## About this task
Using the listing below, select the lines with the word "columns" and copy them.
=== Begin Enclosure ===
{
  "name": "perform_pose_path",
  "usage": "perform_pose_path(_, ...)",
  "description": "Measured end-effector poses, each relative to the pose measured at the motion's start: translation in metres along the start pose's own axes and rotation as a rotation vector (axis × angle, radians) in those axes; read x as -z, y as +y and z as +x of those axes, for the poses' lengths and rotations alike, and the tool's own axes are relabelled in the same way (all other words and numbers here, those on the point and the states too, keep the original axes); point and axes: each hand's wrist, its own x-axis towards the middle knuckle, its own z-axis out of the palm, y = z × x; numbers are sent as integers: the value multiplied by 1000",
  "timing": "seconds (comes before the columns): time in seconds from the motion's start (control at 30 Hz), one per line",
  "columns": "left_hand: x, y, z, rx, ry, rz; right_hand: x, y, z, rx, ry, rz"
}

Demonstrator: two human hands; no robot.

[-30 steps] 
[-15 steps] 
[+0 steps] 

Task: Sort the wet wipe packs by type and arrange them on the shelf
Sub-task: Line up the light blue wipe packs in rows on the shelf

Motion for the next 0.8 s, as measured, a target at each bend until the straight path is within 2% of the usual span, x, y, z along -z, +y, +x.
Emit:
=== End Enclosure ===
## Result of this exercise
  "timing": "seconds (comes before the columns): time in seconds from the motion's start (control at 30 Hz), one per line",
  "columns": "left_hand: x, y, z, rx, ry, rz; right_hand: x, y, z, rx, ry, rz"

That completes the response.